◆ **WHAT THE TASK ASKS**
Read through the records. Copy each line that has the word "opening".

◆ **RECORDS FOR THE TASK**
━━━━

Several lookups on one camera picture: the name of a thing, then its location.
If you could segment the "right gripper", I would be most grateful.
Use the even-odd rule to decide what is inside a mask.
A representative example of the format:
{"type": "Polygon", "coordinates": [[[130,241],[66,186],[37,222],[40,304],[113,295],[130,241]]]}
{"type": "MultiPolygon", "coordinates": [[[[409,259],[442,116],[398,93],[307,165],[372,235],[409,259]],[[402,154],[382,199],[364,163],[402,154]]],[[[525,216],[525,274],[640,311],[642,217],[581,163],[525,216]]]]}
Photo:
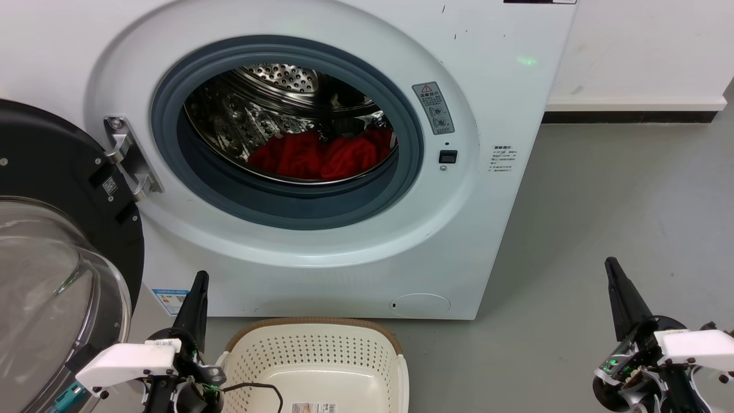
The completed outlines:
{"type": "Polygon", "coordinates": [[[660,349],[654,334],[682,330],[685,326],[671,317],[653,317],[616,257],[606,258],[606,274],[618,345],[595,369],[594,397],[613,412],[669,412],[664,402],[667,386],[657,364],[660,349]]]}

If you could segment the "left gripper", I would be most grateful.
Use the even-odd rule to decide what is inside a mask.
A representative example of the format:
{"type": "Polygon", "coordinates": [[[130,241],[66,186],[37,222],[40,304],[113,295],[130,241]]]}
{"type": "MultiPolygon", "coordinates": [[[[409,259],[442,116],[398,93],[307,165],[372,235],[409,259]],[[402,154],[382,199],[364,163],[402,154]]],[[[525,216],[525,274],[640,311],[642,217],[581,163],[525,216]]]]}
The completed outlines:
{"type": "Polygon", "coordinates": [[[163,373],[145,373],[144,412],[220,412],[223,400],[202,360],[209,309],[209,274],[197,272],[172,328],[150,339],[179,339],[181,350],[163,373]]]}

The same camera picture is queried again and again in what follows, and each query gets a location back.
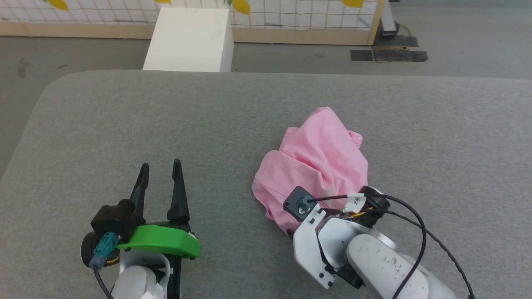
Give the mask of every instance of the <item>blue connector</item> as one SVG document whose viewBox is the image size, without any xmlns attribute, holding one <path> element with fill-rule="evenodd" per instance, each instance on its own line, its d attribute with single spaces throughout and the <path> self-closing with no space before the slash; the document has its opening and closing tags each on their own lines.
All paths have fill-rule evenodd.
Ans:
<svg viewBox="0 0 532 299">
<path fill-rule="evenodd" d="M 91 269 L 96 266 L 98 270 L 101 270 L 105 265 L 107 257 L 118 245 L 118 237 L 114 232 L 106 232 L 96 248 L 94 249 L 94 255 L 89 261 L 89 267 Z"/>
</svg>

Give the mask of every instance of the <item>metal stand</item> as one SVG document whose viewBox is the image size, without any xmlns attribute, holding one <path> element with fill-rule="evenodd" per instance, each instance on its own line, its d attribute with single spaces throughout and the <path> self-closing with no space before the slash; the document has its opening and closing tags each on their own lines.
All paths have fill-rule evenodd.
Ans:
<svg viewBox="0 0 532 299">
<path fill-rule="evenodd" d="M 395 22 L 392 15 L 392 8 L 388 0 L 384 1 L 383 14 L 380 17 L 380 26 L 382 28 L 382 36 L 394 38 L 399 32 L 399 24 Z"/>
</svg>

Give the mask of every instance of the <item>gray fabric surface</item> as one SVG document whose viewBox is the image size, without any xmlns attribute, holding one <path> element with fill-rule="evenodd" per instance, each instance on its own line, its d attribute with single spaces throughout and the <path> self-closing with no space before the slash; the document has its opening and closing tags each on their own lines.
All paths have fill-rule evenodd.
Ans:
<svg viewBox="0 0 532 299">
<path fill-rule="evenodd" d="M 184 262 L 184 298 L 364 296 L 341 280 L 324 290 L 308 277 L 251 192 L 285 129 L 330 106 L 364 136 L 371 185 L 420 212 L 477 298 L 529 298 L 531 83 L 148 71 L 63 77 L 44 91 L 0 182 L 0 294 L 103 298 L 79 259 L 91 218 L 128 197 L 148 162 L 145 217 L 164 220 L 178 157 L 203 245 L 201 259 Z M 377 227 L 417 255 L 417 228 L 391 215 Z M 436 243 L 422 264 L 467 298 Z M 103 271 L 109 286 L 117 271 Z"/>
</svg>

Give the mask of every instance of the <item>pink cloth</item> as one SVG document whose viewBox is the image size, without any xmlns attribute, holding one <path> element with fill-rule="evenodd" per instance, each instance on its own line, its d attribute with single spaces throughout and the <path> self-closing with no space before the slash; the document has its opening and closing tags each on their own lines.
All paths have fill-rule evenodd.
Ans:
<svg viewBox="0 0 532 299">
<path fill-rule="evenodd" d="M 362 136 L 348 131 L 329 107 L 317 109 L 300 128 L 288 128 L 279 150 L 262 160 L 252 184 L 266 217 L 284 232 L 295 231 L 300 223 L 283 210 L 283 203 L 296 186 L 322 197 L 358 192 L 367 185 L 368 161 L 359 150 L 361 143 Z M 342 209 L 346 201 L 321 205 Z"/>
</svg>

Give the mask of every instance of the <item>white cube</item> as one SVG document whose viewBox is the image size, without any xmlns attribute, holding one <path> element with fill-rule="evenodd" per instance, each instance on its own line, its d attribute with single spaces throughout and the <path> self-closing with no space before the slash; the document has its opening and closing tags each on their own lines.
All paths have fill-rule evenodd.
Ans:
<svg viewBox="0 0 532 299">
<path fill-rule="evenodd" d="M 233 47 L 229 9 L 163 7 L 143 69 L 230 72 Z"/>
</svg>

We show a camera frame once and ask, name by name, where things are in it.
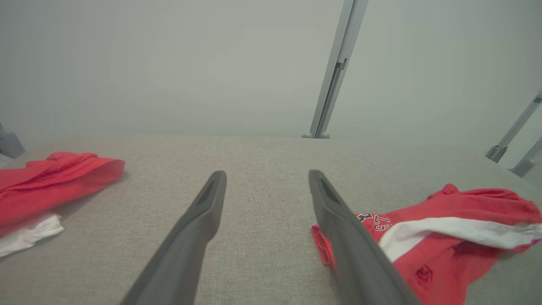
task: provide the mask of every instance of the red cloth
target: red cloth
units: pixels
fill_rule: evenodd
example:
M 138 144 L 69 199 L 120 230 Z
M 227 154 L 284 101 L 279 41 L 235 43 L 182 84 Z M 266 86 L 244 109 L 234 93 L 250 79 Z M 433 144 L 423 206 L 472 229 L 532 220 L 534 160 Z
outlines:
M 0 170 L 0 237 L 54 207 L 104 189 L 120 178 L 124 164 L 91 153 L 55 152 L 26 168 Z
M 505 189 L 446 185 L 421 204 L 356 216 L 423 304 L 462 304 L 468 284 L 504 251 L 523 252 L 542 238 L 536 205 Z M 329 240 L 317 225 L 312 235 L 337 272 Z

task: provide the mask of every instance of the white wall
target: white wall
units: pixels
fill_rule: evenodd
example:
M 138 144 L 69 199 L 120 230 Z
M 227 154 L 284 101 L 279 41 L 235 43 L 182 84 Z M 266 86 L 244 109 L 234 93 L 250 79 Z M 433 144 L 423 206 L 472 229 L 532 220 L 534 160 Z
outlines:
M 84 135 L 301 137 L 342 0 L 3 0 L 0 122 Z
M 327 131 L 485 155 L 542 90 L 541 16 L 540 0 L 370 0 Z M 541 136 L 538 112 L 503 165 Z

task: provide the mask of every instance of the upholstered surface
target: upholstered surface
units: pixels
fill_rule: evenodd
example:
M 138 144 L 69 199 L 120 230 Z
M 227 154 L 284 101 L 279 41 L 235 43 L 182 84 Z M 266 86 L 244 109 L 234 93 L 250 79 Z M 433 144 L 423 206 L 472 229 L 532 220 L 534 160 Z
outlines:
M 355 212 L 385 213 L 453 183 L 460 190 L 540 191 L 470 151 L 297 138 L 136 137 L 44 145 L 126 161 L 102 192 L 56 210 L 65 231 L 0 259 L 1 304 L 115 304 L 209 175 L 225 170 L 220 228 L 208 244 L 196 303 L 335 303 L 336 284 L 310 234 L 308 171 L 322 170 Z M 502 259 L 472 284 L 469 304 L 538 304 L 542 248 Z

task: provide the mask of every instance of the white stripe
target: white stripe
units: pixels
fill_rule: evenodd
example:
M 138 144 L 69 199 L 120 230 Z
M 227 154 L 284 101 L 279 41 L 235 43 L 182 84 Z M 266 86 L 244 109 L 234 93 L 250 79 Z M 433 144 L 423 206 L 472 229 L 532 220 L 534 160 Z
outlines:
M 395 224 L 378 244 L 394 262 L 433 232 L 495 248 L 514 249 L 542 238 L 542 224 L 508 226 L 458 217 L 425 218 Z

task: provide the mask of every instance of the printed number
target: printed number
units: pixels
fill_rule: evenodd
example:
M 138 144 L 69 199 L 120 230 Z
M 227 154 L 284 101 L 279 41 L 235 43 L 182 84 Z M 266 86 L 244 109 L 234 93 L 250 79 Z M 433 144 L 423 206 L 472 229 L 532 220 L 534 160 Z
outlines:
M 358 214 L 358 220 L 360 223 L 362 223 L 367 218 L 372 218 L 372 214 L 367 214 L 367 213 Z
M 386 221 L 387 223 L 390 222 L 388 218 L 375 215 L 375 230 L 376 231 L 386 231 L 387 229 L 391 228 L 392 225 L 381 225 L 380 221 Z

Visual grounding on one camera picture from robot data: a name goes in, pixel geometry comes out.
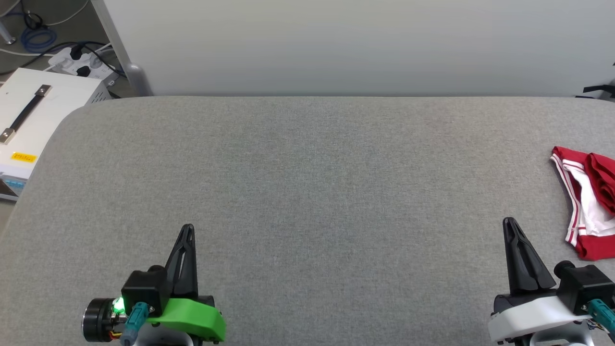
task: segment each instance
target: gray tablecloth
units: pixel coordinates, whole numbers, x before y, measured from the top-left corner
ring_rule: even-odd
[[[502,218],[517,218],[549,268],[580,263],[550,151],[615,157],[614,129],[615,104],[584,99],[81,108],[0,241],[0,344],[85,344],[90,299],[164,264],[189,222],[226,345],[492,345],[486,323],[507,291]],[[614,263],[598,266],[615,278]]]

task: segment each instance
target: power strip
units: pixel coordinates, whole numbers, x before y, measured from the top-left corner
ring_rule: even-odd
[[[115,84],[119,75],[92,53],[81,54],[79,60],[71,57],[71,48],[62,49],[53,57],[49,58],[51,69],[57,73],[71,74],[73,76],[83,76],[96,78],[104,81],[105,85]]]

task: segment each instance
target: yellow label
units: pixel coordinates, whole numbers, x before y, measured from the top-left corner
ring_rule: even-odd
[[[10,158],[13,160],[19,160],[29,163],[33,163],[36,161],[36,155],[28,155],[24,153],[13,153],[13,156],[11,156]]]

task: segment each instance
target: bright green plastic bracket
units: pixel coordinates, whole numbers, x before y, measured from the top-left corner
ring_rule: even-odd
[[[146,322],[162,323],[205,341],[224,341],[226,335],[226,322],[218,309],[191,299],[169,299],[162,316],[150,317]]]

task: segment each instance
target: white panel
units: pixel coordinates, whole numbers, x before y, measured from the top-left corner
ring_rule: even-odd
[[[573,95],[612,0],[104,0],[157,95]]]

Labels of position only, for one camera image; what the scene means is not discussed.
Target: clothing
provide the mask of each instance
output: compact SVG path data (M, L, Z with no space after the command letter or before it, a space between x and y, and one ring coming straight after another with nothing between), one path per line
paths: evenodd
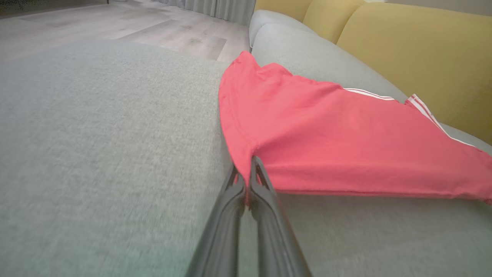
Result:
M492 199L492 158L391 97L261 68L243 52L222 77L219 108L247 183L256 155L279 192Z

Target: laminate floor plank
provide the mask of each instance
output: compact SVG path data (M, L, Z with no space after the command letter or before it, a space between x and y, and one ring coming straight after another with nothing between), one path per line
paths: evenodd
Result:
M88 39L121 39L230 63L249 50L248 28L150 0L0 19L0 62Z

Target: yellow sofa back
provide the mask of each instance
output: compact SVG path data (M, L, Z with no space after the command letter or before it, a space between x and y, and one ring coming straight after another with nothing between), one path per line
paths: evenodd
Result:
M492 17L368 3L337 45L417 94L440 122L492 144Z
M303 23L318 36L336 43L352 13L364 3L364 0L313 0Z
M256 0L254 10L288 15L336 43L347 20L363 3L364 0Z

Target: gray fabric upholstery
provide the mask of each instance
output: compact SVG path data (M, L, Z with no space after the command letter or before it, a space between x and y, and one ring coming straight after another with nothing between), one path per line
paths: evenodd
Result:
M227 65L118 41L0 65L0 276L183 276L229 155ZM488 277L492 210L281 195L315 277ZM242 219L239 276L257 275Z
M295 20L288 15L269 10L257 10L253 13L251 21L249 23L249 46L251 48L253 47L254 40L258 31L260 31L261 27L268 23L281 24L296 30L316 35L316 33L308 26L302 24L301 22Z
M0 276L182 276L231 165L227 65L118 41L0 68Z
M292 74L365 89L404 102L407 96L379 73L317 36L280 24L267 24L256 35L253 56L260 66L278 63Z

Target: gray curtain
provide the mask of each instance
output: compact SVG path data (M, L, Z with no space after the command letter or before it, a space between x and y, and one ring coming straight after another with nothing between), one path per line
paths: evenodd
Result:
M256 0L152 0L248 25Z

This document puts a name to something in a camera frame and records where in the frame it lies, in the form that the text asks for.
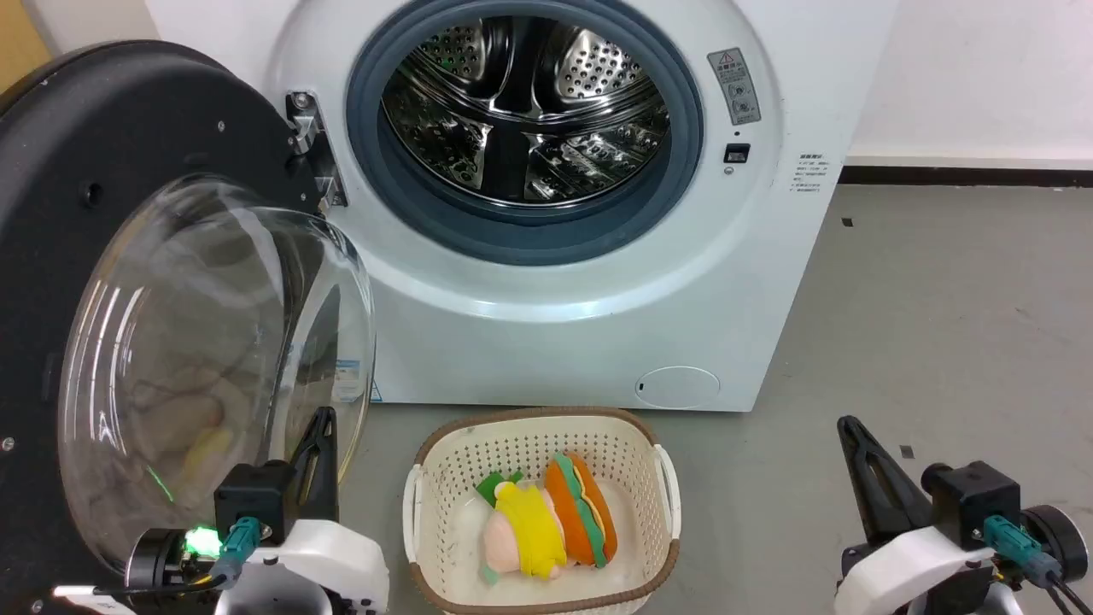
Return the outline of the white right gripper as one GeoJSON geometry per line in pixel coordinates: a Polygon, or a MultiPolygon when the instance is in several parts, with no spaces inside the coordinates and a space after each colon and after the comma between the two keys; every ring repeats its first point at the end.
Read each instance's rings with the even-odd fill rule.
{"type": "Polygon", "coordinates": [[[940,529],[927,528],[932,524],[932,502],[861,419],[841,417],[837,433],[863,539],[868,545],[890,542],[853,565],[836,591],[836,614],[891,614],[963,570],[967,561],[995,556],[989,546],[964,549],[940,529]]]}

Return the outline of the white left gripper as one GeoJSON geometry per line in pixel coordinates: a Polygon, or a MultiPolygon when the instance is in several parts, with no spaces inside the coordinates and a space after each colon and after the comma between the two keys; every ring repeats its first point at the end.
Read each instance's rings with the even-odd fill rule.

━━━━

◆ **EXERCISE SOLUTION**
Give the mask of every instance of the <item>blue connector</item> as one SVG document whose viewBox is the image size, without any xmlns attribute, holding one <path> element with fill-rule="evenodd" per instance, each instance on its own line, its d attribute with single spaces throughout and the <path> self-closing with no space before the slash; the document has its opening and closing tags each on their own lines.
Give the mask of every instance of the <item>metal stand</item> as one SVG document whose viewBox is the image size, without any xmlns attribute, holding one <path> element with fill-rule="evenodd" per instance, each instance on its own line, its d attribute with single spaces throughout and the <path> self-closing with no space before the slash; the document has its opening and closing tags each on their own lines.
Give the mask of every instance of the <item>gray fabric surface</item> as one SVG document whose viewBox is the image size, without any xmlns attribute, holding one <path> element with fill-rule="evenodd" per instance, each instance on its own line, its d attribute with single spaces throughout and the <path> self-closing with no space before the slash; the document has its opening and closing tags each on their own lines.
Give the mask of every instance of the <item>pink cloth</item> as one SVG document whose viewBox is the image size, without any xmlns attribute, holding one <path> element with fill-rule="evenodd" per instance, each instance on its own line, its d attribute with single spaces throughout and the <path> self-closing with no space before the slash; the document has its opening and closing tags each on their own lines.
Give the mask of every instance of the <item>white cube</item> as one SVG document whose viewBox is the image size, without any xmlns attribute, holding one <path> element with fill-rule="evenodd" per instance, each instance on its own line, its d attribute with single spaces throughout and the <path> self-closing with no space before the slash; the document has its opening and closing tags each on their own lines.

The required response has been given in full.